§ EXERCISE GOAL:
Each line holding the word "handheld" must appear in the answer, copied from the entries.

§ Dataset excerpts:
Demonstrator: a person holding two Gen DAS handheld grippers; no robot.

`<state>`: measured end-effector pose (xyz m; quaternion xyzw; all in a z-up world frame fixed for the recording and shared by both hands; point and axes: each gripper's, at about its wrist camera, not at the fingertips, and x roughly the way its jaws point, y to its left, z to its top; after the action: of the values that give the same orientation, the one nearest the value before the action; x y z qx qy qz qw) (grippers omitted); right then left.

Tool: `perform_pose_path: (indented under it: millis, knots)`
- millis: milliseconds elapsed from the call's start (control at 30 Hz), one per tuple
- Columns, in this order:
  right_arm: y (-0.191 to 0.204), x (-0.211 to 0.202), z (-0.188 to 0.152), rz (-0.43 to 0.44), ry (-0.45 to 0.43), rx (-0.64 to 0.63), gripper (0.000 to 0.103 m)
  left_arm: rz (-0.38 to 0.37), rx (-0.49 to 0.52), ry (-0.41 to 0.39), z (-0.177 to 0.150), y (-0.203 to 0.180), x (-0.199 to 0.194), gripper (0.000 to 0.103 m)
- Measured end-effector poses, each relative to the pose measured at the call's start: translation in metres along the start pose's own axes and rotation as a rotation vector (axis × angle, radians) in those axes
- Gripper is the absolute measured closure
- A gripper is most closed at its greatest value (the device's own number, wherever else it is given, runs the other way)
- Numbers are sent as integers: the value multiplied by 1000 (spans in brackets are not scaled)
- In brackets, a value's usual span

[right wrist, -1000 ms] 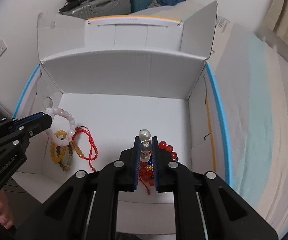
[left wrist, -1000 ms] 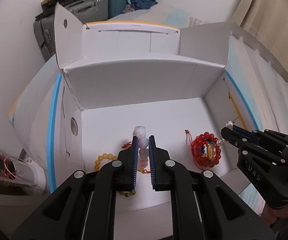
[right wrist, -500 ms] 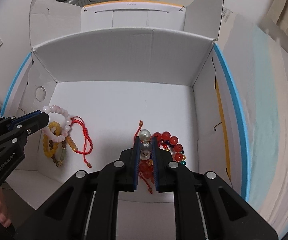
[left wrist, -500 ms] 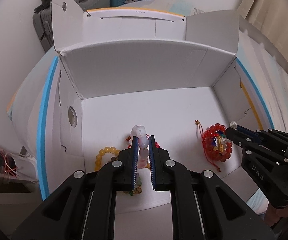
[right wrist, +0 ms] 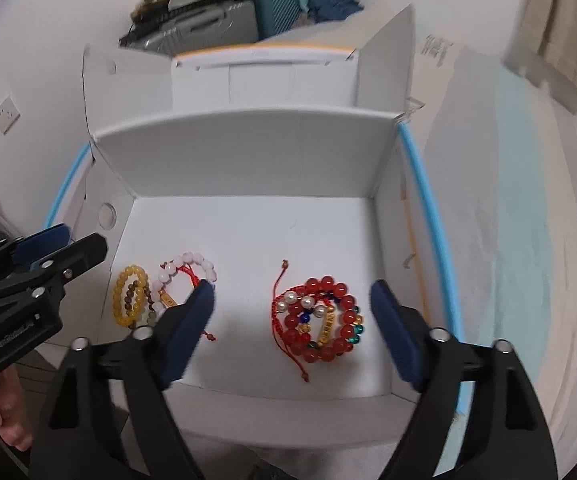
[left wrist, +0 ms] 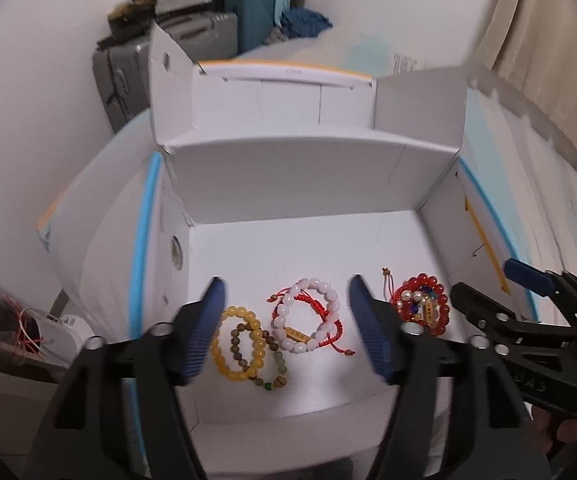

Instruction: Organize jewelry

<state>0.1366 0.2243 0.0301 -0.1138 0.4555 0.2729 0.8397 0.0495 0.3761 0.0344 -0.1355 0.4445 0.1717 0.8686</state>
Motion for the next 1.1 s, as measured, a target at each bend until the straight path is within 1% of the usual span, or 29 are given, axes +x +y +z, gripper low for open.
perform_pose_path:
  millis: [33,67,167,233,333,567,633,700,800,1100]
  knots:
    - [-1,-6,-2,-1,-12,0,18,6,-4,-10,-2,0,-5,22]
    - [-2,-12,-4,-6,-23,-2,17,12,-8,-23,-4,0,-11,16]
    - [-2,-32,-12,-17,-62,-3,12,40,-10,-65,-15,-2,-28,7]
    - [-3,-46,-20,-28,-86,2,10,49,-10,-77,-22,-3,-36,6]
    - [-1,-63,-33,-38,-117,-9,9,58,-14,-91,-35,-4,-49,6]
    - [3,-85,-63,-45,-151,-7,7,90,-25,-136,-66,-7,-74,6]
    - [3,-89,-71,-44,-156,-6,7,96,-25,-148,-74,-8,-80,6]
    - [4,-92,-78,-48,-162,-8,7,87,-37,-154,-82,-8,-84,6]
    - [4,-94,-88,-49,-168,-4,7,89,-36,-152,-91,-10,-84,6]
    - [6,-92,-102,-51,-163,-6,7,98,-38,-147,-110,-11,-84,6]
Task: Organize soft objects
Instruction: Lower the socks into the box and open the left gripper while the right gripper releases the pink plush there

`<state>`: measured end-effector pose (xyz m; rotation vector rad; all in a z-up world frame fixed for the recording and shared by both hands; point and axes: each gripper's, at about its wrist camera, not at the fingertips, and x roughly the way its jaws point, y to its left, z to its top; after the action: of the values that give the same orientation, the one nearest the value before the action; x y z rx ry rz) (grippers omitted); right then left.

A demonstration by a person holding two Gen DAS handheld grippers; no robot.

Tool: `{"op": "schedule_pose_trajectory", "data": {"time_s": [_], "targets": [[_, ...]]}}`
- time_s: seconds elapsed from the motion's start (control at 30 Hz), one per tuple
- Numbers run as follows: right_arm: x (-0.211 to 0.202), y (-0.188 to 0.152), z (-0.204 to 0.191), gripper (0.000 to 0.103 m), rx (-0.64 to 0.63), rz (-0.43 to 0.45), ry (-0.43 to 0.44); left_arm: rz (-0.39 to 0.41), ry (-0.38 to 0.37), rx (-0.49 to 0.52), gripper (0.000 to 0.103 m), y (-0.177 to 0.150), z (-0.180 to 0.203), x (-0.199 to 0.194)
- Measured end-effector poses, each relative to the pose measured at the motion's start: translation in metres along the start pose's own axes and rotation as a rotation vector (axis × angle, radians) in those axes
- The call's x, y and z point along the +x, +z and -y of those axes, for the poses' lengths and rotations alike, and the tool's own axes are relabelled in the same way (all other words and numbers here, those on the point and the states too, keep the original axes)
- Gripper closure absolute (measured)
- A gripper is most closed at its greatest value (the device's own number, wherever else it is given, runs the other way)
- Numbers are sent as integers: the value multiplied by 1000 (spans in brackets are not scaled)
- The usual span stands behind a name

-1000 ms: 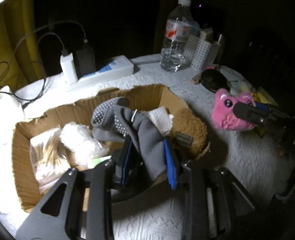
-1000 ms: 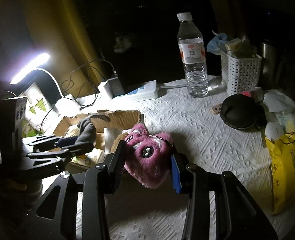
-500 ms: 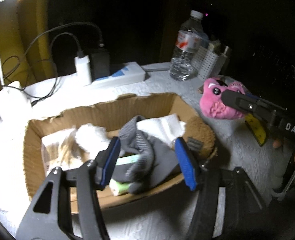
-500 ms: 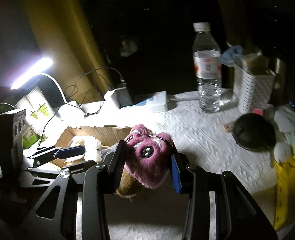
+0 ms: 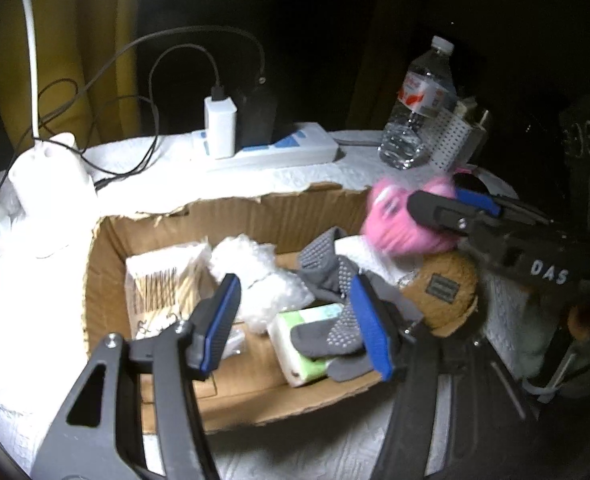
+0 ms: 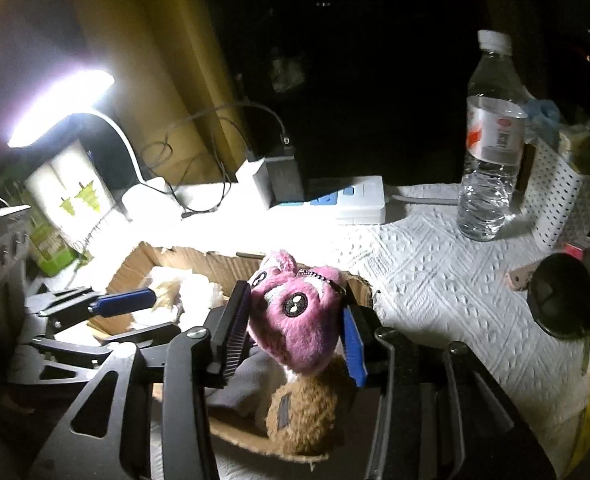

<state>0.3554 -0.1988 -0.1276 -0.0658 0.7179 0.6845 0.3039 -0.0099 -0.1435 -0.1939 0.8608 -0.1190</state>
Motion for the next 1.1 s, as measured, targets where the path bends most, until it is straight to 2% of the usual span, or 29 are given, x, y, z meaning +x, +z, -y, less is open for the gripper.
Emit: {"op": "schedule_pose_trajectory", "data": {"time_s": [0.07, 0.13, 0.3, 0.57, 1.1], "targets": [[4, -1, -2, 34, -16, 6, -36, -4, -1, -2, 44, 0, -1, 2], [5, -1, -2, 28, -20, 15, -55, -6, -2, -4, 44, 0, -1, 4], [13, -1, 11, 28, 12, 0, -106, -10, -2, -5, 44, 1, -1, 5], [38, -20, 36, 28, 81, -81, -203, -17, 9, -7, 44, 1, -2, 7], [2, -19, 16, 28, 59, -27, -171, 16, 23, 3, 44, -1, 5, -14]]}}
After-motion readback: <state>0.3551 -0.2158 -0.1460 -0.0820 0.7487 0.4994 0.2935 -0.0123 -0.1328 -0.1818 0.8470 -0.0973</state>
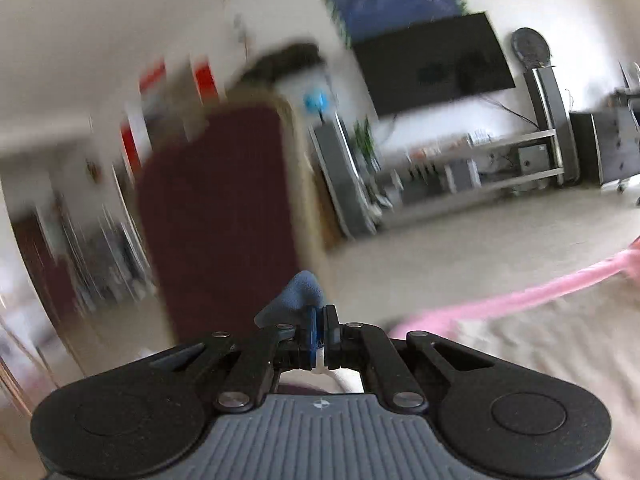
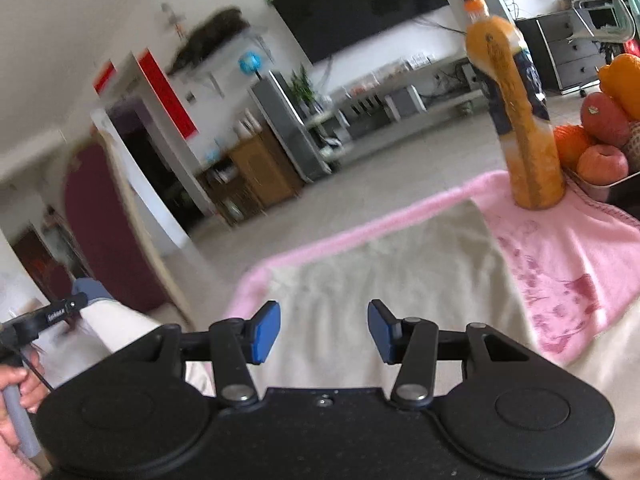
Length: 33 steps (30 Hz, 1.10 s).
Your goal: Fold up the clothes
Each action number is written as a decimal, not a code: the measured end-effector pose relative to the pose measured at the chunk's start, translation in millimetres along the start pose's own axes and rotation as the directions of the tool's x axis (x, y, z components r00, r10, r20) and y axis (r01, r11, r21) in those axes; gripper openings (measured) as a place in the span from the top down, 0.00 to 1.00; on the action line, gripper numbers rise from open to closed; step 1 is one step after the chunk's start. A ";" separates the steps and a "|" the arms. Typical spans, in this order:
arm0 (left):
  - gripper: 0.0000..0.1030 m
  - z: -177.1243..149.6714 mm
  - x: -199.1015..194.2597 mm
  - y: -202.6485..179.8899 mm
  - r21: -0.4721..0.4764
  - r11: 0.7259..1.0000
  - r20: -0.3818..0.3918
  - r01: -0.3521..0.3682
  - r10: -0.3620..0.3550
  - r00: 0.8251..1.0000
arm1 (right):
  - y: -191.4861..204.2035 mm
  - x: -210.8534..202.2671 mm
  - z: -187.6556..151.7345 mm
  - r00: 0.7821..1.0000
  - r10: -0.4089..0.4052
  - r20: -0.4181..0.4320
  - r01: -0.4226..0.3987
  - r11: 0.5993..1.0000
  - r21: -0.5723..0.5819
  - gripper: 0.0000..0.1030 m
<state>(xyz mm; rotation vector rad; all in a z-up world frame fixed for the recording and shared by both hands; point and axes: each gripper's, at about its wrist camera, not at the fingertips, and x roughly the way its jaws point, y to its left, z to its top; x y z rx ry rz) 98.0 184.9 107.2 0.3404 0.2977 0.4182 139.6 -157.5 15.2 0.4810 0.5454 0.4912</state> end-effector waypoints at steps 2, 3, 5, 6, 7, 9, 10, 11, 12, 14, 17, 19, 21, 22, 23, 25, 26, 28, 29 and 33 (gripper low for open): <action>0.99 4.8 -8.2 33.5 0.010 0.999 0.022 -0.040 0.040 0.999 | 10.2 -9.6 -4.5 0.999 0.052 0.017 -0.052 0.998 0.033 0.52; 0.99 4.1 -8.5 47.3 0.007 0.998 0.020 -0.059 0.059 0.998 | 16.7 -10.3 -6.5 0.997 0.076 0.012 -0.077 0.996 0.048 0.51; 0.98 -3.7 -5.7 76.0 -0.011 0.996 0.006 -0.094 0.094 0.996 | 31.8 -6.8 -10.7 0.993 0.116 -0.015 -0.115 0.991 0.067 0.51; 0.98 -10.3 -4.7 88.8 -0.017 0.994 0.001 -0.112 0.112 0.994 | 39.7 -4.6 -12.8 0.990 0.135 -0.029 -0.132 0.988 0.074 0.51; 0.98 -18.0 -3.1 99.8 -0.021 0.991 -0.005 -0.132 0.132 0.991 | 49.4 -1.1 -14.9 0.988 0.151 -0.045 -0.147 0.987 0.069 0.51; 0.98 -37.5 8.5 116.1 -0.039 0.987 -0.043 -0.155 0.153 0.987 | 68.5 6.0 -19.5 0.982 0.174 -0.070 -0.171 0.984 0.046 0.51; 0.98 -48.0 16.1 123.2 -0.049 0.985 -0.068 -0.164 0.160 0.985 | 78.1 9.1 -22.0 0.980 0.184 -0.083 -0.182 0.983 0.031 0.51; 0.97 -58.8 24.1 129.8 -0.060 0.983 -0.095 -0.173 0.166 0.981 | 87.1 12.2 -24.4 0.977 0.192 -0.094 -0.191 0.981 0.018 0.51; 0.95 -70.9 35.8 133.1 -0.072 0.981 -0.138 -0.180 0.169 0.976 | 94.0 15.0 -26.7 0.975 0.199 -0.104 -0.199 0.980 0.011 0.51; 0.92 -95.5 55.8 137.2 -0.084 0.973 -0.244 -0.215 0.189 0.951 | 103.9 18.7 -29.9 0.971 0.207 -0.124 -0.208 0.978 0.001 0.50; 0.82 -113.9 56.4 145.4 -0.124 0.957 -0.318 -0.261 0.211 0.924 | 103.7 15.2 -28.0 0.969 0.204 -0.142 -0.206 0.979 0.003 0.50; 0.81 -109.6 40.1 155.3 -0.185 0.946 -0.313 -0.265 0.199 0.929 | 94.1 4.7 -21.2 0.971 0.196 -0.138 -0.198 0.980 0.004 0.49; 0.81 -98.7 20.0 157.6 -0.222 0.945 -0.284 -0.241 0.174 0.943 | 77.7 -10.6 -10.7 0.975 0.180 -0.134 -0.179 0.984 0.014 0.48; 0.81 -90.5 11.3 153.8 -0.230 0.950 -0.267 -0.210 0.146 0.953 | 68.0 -18.4 -4.7 0.976 0.170 -0.135 -0.169 0.985 0.024 0.47; 0.80 -83.7 1.1 148.6 -0.235 0.957 -0.254 -0.168 0.106 0.961 | 58.5 -25.8 0.2 0.977 0.164 -0.138 -0.160 0.986 0.036 0.46; 0.76 -70.6 -16.1 126.2 -0.219 0.975 -0.252 -0.048 -0.009 0.968 | 37.1 -39.8 10.0 0.977 0.140 -0.161 -0.132 0.990 0.059 0.44; 0.74 -65.7 -20.8 110.9 -0.205 0.979 -0.260 0.007 -0.061 0.964 | 27.7 -42.9 13.1 0.976 0.119 -0.181 -0.110 0.992 0.059 0.44; 0.72 -66.2 -25.3 63.1 -0.155 0.980 -0.297 0.127 -0.169 0.940 | 8.0 -44.5 15.7 0.972 0.072 -0.224 -0.066 0.997 0.035 0.44; 0.72 -68.4 -21.9 39.2 -0.138 0.975 -0.325 0.173 -0.210 0.922 | -0.5 -42.6 14.5 0.968 0.046 -0.245 -0.041 0.999 0.024 0.44; 0.70 -93.1 3.0 -49.6 -0.224 0.934 -0.456 0.277 -0.352 0.818 | -46.5 -25.0 -3.7 0.952 0.006 -0.305 0.019 0.997 0.078 0.74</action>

§ RESPONSE TO THE EXERCISE:
Demonstrator: a person holding two Gen DAS handheld grippers; no robot.
A demonstration by a person holding two Gen DAS handheld grippers; no robot.

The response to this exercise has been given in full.